Some interesting facts from the article
Global logistics company CH Robinson said ships at West Coast ports in the US are waiting between 15 to 20 days to berth, compared with no waiting period in a normal market.
For every truck, there are more than seven loads of freight to be carried compared with three in more normal times.
The ISM’s April survey showed an order backlog that was the highest on records that date to 1993.
In April, the average lead time for sourcing production materials rose four days to 79 days, the highest since ISM began collecting this data in 1987.
Margins haven’t been eroded yet.

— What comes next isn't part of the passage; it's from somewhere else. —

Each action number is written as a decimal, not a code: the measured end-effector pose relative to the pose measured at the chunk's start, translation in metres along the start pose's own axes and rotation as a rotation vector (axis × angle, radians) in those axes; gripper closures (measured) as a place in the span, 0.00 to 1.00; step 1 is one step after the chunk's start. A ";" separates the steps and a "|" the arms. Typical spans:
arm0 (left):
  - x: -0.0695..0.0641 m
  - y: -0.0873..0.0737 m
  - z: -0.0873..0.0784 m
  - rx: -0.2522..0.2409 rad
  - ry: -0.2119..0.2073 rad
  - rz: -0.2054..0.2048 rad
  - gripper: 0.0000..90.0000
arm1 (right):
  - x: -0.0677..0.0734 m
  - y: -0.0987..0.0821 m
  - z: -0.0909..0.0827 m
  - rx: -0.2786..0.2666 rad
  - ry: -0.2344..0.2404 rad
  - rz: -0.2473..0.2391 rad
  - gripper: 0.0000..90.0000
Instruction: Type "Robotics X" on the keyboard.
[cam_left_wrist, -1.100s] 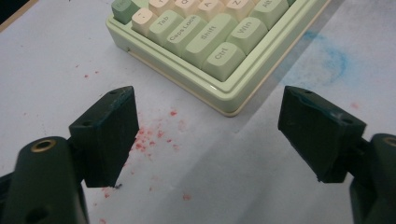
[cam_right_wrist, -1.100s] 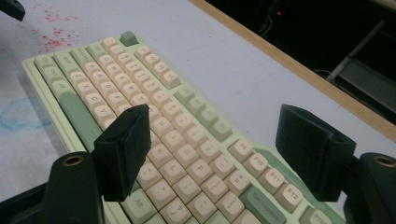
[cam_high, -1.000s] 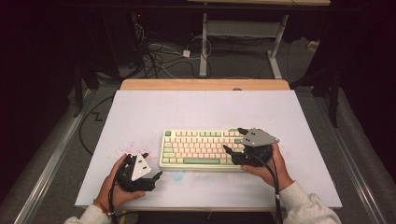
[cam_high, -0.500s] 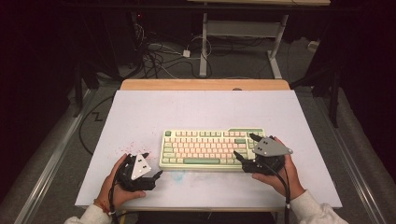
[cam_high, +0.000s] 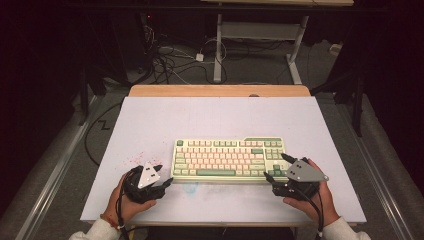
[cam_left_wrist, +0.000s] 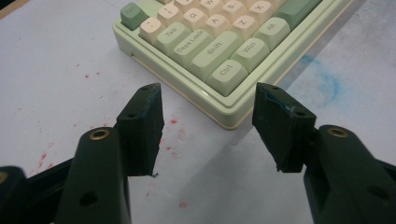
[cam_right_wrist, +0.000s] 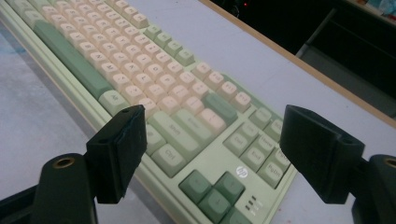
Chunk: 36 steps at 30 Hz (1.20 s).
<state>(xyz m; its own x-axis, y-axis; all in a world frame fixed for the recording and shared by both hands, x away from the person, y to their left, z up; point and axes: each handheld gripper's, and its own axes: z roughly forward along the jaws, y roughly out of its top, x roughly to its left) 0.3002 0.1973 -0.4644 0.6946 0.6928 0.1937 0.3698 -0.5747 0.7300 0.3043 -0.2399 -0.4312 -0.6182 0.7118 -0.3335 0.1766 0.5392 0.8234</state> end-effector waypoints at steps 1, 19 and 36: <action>0.000 0.001 0.000 0.004 0.004 -0.006 0.49 | 0.000 -0.003 -0.001 0.000 0.002 0.009 0.26; 0.002 0.042 0.011 0.062 -0.076 0.005 0.97 | 0.007 -0.016 -0.004 0.040 0.006 0.001 0.26; -0.009 0.101 0.051 0.052 -0.137 0.064 0.97 | 0.008 -0.017 0.000 0.054 0.019 -0.005 0.26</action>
<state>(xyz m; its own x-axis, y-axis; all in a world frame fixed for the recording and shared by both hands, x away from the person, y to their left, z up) 0.3624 0.1109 -0.4259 0.7940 0.5904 0.1450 0.3509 -0.6399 0.6837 0.2961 -0.2436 -0.4482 -0.6333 0.7007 -0.3284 0.2142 0.5665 0.7957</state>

The blended net profit margin; how much profit is produced as a percentage of revenue, for the first quarter is 12.8 per cent, which, if it holds, will be the highest since FactSet began tracking this metric since 2008.

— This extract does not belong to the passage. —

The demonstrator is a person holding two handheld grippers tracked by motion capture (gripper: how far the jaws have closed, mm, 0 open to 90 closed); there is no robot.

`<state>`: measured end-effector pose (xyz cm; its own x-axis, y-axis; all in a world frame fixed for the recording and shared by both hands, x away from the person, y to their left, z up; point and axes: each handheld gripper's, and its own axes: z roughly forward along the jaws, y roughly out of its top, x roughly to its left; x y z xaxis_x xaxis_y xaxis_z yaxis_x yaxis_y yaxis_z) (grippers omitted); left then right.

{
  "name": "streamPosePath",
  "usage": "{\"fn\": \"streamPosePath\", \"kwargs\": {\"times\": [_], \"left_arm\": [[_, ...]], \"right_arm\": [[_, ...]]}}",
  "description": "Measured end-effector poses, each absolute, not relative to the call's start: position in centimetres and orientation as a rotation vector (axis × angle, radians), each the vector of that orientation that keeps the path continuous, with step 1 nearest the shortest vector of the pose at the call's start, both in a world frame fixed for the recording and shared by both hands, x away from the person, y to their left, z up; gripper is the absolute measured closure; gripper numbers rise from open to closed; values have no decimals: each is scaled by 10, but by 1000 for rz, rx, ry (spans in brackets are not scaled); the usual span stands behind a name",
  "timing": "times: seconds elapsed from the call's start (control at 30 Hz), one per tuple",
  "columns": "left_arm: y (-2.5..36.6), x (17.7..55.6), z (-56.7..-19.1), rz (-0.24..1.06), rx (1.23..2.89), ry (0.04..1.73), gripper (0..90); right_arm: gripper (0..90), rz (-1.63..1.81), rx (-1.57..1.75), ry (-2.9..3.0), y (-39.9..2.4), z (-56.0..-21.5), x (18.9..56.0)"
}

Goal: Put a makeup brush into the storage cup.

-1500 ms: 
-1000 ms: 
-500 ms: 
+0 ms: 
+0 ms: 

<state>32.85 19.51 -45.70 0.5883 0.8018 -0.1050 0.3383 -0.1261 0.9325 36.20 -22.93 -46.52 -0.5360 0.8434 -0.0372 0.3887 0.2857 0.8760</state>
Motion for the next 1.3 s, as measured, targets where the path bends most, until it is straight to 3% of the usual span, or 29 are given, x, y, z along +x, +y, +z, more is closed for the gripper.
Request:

Deal brewing with banks over Treasury bonds as Biden officials seek reforms By John Dizard
Makes the case for there being central clearing party (CCP) for the Treasury market. An interesting read because it concludes ‘CCPs are a cyclical recurring structure. They work well in medium-size crises and are abandoned when hit with big crises. History will repeat.’

The Long View
Calm reigns in bond markets despite fears over inflation
By Michael Mackenzie
Looks at why there is calm in the markets but also highlights why there are reasons to be worried.
'“The paradox is that the more successful central banks are in driving up valuations of risky assets using stimulus, the harder it becomes for them to exit,” says Matt King, global markets strategist at Citi.'
'“The Fed says it has the tools to fight inflation, and it does,” says Steven Blitz, chief US economist at TS Lombard. But a question also awaits answering, he says: “Is it willing to accept the end of capital market pricing distortions that their policies have created?”'
That I think is the crucial point at present the market is largely ignoring the potential impact of rising yields on the hugely increased amound of debt that there now is in the system.
A good read.

AstraZeneca and Oxford face setbacks and success as battle enters next phase
Deadly side-effects and EU lawsuit among blows but there are reasons to believe the jab has a healthy future.
An interesting read

A review of Noise which follows ‘Thinking, Fast and Slow’
A humbling lesson in human inaccuracy
The role played by random error in our decision-making — and what to do about it. It does make you want to read the book.
Meritocracy remade
This finely constructed work looks at how privilege and success have long been intertwined — but says the divisive system is not beyond repair. By John Lloyd Reviews ‘The Aristocracy of Talent: How Meritocracy Made the Modern World’ by Adrian Wooldridge
Economics with a humanities face
The discipline must overcome petty squabbles if it is to fulfil its potential to guide us to a better future. By Felix Martin Reviews Bettering Humanomics: A New, and Old, Approach to Economic Science by Deirdre Nansen McCloskey she is professor emerita of no fewer than six separate disciplines at the University of Illinois in Chicago, and a truly unclassifiable scholar who has made major contributions to economic theory, history, methodology, and statistics.
Revolutionary zeal
The couple at the heart of Yan Lianke’s newly translated novel become the Bonnie and Clyde of Maoist fanaticism, writes Boyd Tonkin. Reviews Hard Like Water by Yan Lianke translated by Carlos Rojas Chatto & Windus. Interesting because Yan Lianke started as a propaganda writer for the People’s Liberation Army, ‘Yan still lives in Beijing and — although state censors have regularly banned his books — has refused either to self-exile or fall silent.’